Records from a data collection
+++

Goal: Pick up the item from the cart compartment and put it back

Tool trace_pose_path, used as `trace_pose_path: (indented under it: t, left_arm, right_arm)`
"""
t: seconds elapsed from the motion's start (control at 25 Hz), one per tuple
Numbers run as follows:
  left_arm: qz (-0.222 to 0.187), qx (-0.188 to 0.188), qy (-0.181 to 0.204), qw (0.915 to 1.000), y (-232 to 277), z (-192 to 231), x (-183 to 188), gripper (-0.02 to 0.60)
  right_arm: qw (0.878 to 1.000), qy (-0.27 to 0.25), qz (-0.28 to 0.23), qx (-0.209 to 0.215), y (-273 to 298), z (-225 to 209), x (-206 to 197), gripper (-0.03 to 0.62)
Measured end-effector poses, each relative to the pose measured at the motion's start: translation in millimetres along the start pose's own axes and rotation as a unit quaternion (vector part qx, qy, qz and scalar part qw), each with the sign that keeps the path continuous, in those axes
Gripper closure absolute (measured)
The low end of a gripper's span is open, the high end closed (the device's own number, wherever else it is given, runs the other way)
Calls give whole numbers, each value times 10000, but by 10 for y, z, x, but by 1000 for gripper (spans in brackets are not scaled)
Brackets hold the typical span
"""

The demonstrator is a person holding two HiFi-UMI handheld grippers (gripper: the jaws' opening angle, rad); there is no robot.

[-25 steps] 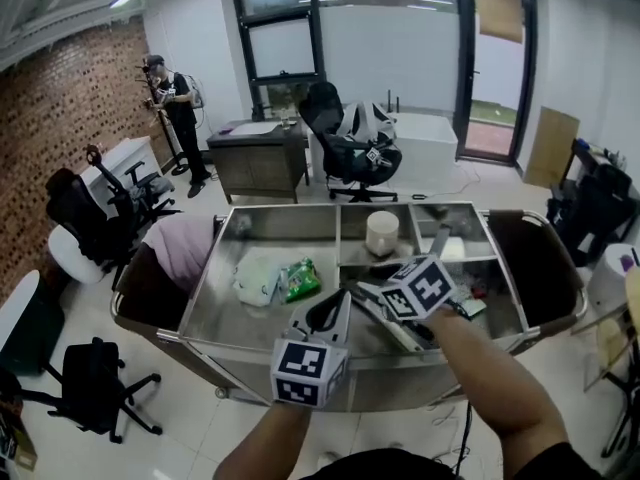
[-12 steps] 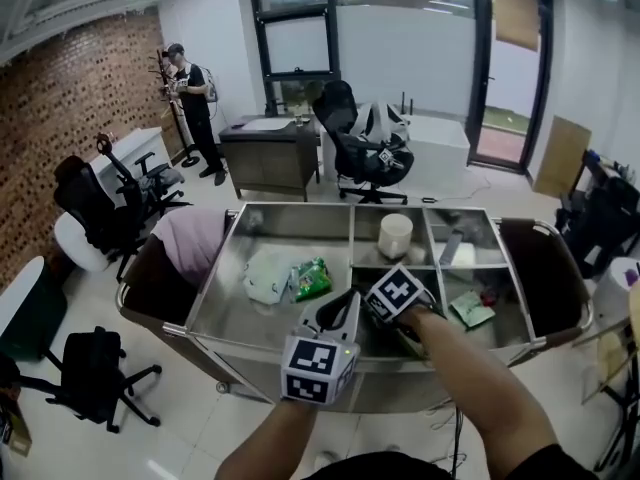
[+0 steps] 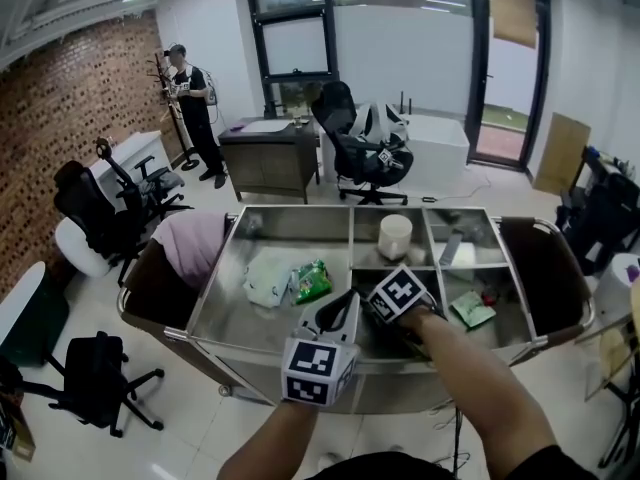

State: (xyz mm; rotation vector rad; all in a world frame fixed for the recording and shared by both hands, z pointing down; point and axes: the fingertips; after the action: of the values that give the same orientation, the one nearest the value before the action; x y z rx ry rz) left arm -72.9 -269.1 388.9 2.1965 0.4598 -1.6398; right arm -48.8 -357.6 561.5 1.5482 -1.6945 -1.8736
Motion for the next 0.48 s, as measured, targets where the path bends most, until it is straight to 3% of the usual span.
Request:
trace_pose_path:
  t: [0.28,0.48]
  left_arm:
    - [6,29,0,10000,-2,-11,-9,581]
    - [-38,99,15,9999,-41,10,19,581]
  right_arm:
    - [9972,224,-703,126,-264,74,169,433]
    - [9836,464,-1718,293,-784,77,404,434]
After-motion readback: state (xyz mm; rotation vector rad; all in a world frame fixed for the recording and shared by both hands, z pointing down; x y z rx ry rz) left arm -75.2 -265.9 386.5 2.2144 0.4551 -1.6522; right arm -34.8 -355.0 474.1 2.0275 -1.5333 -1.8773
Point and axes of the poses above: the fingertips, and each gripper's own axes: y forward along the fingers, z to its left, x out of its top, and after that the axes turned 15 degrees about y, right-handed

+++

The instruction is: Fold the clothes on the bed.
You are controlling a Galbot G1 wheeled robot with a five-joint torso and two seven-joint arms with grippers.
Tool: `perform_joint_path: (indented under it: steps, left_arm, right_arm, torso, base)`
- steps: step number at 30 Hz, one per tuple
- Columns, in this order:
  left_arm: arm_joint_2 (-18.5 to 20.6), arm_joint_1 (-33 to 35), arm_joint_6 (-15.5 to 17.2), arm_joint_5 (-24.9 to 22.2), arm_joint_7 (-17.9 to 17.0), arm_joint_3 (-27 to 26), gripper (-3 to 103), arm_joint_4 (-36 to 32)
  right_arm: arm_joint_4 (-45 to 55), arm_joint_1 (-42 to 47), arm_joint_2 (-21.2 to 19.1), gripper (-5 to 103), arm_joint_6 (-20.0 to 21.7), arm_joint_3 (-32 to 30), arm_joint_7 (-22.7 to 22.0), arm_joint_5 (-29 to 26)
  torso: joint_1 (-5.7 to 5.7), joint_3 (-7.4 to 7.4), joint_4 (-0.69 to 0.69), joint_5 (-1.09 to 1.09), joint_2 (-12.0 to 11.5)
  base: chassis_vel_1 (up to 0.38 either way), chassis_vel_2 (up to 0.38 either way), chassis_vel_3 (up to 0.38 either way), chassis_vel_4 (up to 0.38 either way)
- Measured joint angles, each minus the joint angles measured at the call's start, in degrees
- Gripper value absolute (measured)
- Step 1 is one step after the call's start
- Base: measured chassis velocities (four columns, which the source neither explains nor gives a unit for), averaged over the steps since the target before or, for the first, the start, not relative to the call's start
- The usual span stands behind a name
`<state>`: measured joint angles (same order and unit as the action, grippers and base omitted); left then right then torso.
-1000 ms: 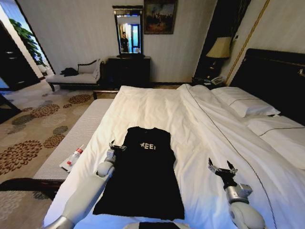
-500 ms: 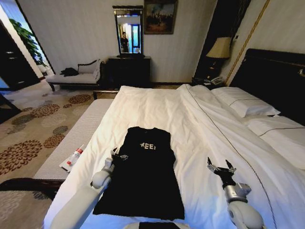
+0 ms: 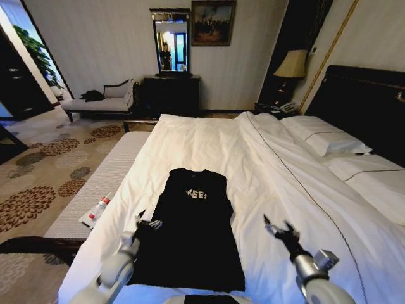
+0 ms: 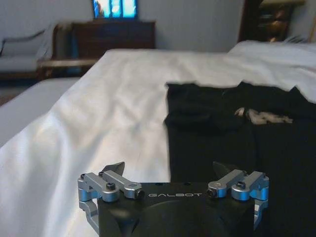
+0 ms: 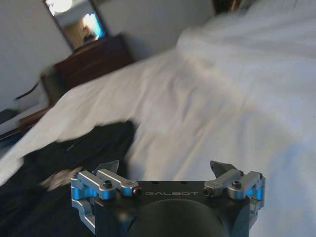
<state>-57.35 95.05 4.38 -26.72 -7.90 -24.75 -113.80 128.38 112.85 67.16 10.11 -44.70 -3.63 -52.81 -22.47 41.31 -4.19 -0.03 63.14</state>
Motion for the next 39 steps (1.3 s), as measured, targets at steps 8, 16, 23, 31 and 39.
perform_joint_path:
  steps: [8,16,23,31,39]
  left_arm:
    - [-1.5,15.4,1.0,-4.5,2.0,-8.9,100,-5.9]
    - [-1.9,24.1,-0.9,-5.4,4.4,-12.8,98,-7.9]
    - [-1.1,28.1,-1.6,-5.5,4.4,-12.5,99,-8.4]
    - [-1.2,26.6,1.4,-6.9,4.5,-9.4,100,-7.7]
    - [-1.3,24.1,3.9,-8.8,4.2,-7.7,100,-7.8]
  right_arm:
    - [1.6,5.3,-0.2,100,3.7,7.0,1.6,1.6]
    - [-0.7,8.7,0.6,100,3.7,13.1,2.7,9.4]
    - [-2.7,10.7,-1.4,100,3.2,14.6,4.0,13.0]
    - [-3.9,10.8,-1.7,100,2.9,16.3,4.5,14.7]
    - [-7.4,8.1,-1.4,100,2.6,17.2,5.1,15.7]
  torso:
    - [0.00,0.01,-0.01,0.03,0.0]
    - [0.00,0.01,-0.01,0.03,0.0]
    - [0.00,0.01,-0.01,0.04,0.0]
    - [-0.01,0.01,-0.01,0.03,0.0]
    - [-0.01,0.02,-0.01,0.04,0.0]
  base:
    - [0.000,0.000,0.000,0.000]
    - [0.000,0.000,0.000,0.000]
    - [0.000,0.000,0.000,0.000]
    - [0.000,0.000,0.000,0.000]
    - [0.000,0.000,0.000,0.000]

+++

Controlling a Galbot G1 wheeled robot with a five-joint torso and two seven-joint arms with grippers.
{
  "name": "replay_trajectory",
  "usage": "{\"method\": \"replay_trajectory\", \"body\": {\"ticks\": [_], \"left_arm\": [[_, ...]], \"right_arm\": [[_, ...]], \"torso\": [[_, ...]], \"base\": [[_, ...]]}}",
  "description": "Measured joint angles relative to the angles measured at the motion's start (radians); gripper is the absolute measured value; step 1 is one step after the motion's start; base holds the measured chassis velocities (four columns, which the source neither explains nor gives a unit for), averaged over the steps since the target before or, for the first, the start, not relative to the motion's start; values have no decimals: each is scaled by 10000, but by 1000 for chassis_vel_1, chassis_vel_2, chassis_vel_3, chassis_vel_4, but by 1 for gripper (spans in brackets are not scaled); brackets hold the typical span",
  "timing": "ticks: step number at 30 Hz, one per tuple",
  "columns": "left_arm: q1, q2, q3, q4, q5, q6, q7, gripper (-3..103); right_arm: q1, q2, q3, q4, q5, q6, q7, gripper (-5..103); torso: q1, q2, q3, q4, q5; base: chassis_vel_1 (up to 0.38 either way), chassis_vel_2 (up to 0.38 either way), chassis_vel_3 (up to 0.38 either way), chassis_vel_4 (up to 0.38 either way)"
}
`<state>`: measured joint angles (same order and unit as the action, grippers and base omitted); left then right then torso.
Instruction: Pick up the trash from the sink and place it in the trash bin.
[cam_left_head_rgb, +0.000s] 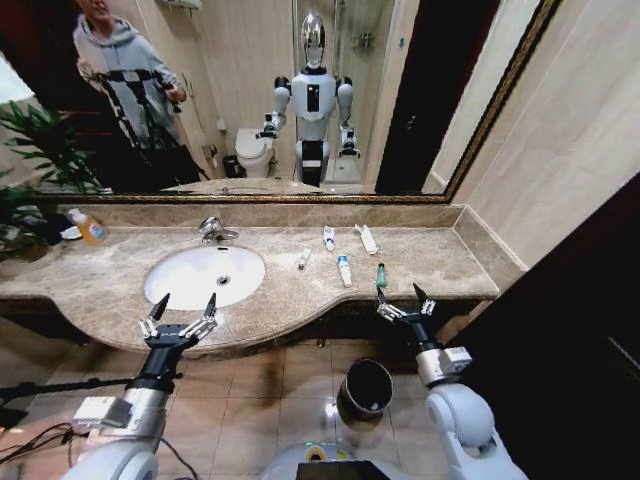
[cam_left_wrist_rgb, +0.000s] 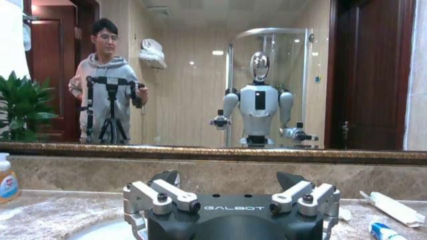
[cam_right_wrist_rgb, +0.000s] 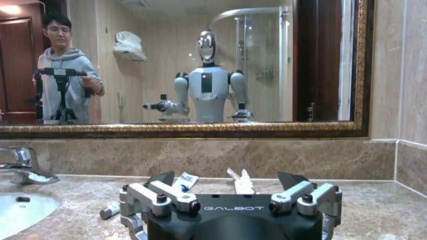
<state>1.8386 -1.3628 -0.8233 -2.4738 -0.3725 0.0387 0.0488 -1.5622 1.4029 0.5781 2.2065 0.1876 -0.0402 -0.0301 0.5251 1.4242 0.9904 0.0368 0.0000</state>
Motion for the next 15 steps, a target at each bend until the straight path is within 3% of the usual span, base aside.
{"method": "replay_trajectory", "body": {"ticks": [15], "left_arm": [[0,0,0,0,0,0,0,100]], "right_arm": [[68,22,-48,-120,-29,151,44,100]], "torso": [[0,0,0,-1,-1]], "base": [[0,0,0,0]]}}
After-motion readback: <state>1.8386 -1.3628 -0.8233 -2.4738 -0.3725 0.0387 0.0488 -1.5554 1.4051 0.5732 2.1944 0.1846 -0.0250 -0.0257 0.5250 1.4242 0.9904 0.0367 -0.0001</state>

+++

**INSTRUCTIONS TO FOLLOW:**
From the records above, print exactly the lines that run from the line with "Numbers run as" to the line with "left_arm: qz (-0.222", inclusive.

**WRITTEN SOLUTION:**
Numbers run as follows:
  left_arm: qz (-0.222 to 0.187), qx (-0.188 to 0.188), qy (-0.181 to 0.204), qw (0.915 to 1.000), y (-232 to 277), z (-192 to 231), x (-183 to 188), gripper (-0.02 to 0.60)

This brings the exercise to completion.